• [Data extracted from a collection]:
::::::::
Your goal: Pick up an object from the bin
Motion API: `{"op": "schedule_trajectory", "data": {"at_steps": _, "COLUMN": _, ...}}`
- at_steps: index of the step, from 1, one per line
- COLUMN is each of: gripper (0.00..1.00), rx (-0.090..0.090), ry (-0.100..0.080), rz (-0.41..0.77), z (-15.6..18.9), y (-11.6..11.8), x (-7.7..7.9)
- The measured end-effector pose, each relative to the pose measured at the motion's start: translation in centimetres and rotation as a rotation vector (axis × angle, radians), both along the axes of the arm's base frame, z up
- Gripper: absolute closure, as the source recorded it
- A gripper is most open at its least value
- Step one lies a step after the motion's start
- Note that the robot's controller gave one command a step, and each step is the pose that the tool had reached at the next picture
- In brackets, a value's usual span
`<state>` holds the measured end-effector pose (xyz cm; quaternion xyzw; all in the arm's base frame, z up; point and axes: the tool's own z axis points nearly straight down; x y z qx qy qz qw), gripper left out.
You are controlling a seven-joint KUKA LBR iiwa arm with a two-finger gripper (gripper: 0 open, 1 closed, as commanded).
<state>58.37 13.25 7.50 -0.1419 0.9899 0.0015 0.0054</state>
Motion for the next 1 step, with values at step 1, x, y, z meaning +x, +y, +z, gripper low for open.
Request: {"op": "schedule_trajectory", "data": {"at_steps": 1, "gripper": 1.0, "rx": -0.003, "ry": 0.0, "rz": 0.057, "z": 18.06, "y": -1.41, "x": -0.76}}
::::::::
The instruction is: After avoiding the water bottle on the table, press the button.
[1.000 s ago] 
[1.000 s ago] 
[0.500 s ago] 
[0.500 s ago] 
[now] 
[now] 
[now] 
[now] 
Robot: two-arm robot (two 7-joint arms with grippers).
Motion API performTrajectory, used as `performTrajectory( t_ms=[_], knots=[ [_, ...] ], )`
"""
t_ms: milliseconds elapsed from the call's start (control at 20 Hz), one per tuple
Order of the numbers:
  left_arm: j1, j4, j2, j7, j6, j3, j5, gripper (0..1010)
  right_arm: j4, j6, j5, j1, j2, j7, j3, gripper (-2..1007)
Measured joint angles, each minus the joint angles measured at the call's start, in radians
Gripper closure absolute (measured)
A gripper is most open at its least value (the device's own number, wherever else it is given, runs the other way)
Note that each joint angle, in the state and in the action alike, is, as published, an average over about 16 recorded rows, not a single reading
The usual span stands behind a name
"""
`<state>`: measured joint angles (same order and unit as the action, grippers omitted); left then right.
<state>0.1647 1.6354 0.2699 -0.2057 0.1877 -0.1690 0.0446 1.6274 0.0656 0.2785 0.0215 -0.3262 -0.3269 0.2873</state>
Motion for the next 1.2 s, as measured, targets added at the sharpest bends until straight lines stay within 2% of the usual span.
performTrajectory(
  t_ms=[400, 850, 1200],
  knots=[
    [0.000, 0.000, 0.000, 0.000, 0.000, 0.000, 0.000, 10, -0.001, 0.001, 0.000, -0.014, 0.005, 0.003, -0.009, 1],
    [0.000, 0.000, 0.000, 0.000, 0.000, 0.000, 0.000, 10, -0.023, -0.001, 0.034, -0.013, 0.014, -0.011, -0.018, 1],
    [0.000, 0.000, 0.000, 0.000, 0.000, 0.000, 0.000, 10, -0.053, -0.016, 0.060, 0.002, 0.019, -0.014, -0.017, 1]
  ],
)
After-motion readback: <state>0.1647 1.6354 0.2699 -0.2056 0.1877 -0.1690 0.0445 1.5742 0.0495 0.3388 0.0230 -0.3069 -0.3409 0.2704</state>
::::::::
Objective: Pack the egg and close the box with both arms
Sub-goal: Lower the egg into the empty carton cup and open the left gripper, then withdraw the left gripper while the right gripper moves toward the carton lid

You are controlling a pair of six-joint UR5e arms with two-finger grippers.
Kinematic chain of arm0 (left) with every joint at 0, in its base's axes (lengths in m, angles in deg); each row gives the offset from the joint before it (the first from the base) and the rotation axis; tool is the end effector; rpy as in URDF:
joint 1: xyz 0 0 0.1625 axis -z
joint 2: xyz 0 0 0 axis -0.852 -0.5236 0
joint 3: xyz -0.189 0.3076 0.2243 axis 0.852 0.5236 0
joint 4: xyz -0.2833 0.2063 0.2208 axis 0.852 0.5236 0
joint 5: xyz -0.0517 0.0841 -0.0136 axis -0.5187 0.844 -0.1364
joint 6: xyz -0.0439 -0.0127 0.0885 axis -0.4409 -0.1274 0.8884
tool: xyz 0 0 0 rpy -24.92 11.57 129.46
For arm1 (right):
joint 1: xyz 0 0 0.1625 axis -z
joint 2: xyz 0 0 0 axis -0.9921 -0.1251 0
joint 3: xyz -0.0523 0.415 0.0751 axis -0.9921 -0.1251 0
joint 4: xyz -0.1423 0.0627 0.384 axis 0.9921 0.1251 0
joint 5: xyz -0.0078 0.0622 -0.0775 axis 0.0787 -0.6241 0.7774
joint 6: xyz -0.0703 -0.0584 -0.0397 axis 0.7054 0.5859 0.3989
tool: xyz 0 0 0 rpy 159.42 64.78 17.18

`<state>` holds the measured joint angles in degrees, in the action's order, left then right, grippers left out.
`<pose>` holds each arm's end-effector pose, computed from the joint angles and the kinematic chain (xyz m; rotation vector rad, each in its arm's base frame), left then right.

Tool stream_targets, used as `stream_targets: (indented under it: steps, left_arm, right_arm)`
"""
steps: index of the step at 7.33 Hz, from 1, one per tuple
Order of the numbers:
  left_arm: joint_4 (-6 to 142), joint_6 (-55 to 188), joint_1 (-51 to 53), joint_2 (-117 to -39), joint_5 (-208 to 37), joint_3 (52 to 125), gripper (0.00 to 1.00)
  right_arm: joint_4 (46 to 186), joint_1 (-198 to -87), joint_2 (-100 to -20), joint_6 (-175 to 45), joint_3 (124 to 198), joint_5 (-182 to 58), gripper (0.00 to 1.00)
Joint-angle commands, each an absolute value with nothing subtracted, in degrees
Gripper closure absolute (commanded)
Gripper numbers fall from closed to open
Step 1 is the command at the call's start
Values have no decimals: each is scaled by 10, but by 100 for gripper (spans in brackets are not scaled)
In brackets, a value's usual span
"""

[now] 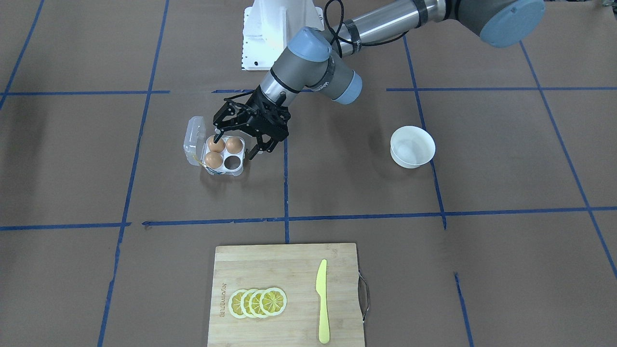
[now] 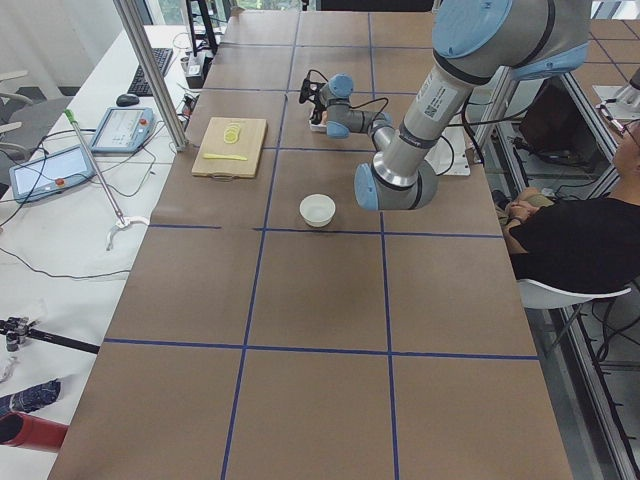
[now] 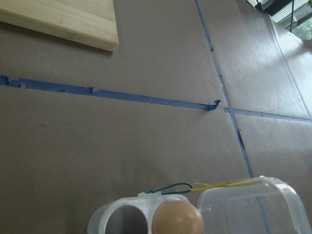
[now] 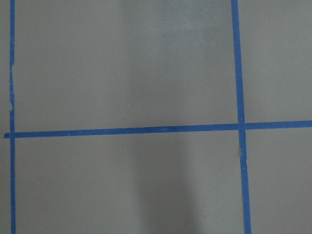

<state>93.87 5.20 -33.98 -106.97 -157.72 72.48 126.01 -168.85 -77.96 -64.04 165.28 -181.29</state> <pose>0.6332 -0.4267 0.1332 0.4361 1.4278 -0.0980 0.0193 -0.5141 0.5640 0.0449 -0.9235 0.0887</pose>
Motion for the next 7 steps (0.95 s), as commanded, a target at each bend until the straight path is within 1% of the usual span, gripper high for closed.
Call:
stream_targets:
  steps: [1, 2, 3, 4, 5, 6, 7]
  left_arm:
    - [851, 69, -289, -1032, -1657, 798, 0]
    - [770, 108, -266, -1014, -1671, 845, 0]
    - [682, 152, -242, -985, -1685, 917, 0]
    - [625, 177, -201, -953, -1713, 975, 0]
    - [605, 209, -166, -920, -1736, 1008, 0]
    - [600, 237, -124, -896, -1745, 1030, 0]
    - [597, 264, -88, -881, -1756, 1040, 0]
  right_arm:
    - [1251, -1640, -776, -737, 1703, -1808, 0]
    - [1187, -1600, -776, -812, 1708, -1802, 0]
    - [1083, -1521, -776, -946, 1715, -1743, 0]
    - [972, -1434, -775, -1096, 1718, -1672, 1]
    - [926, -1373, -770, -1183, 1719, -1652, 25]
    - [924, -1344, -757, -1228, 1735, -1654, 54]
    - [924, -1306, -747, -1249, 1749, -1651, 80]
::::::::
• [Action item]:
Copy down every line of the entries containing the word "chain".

• [Completed task]:
Kinematic chain of arm0 (left) with every joint at 0, in its base's axes (lengths in m, angles in deg); each row gives the offset from the joint before it (the first from the base) and the rotation axis; tool is the end effector; rpy as in URDF:
`<pose>` holds each arm's end-effector pose, computed from the joint angles and the kinematic chain (xyz m; rotation vector rad, each in its arm's base frame), left then right.

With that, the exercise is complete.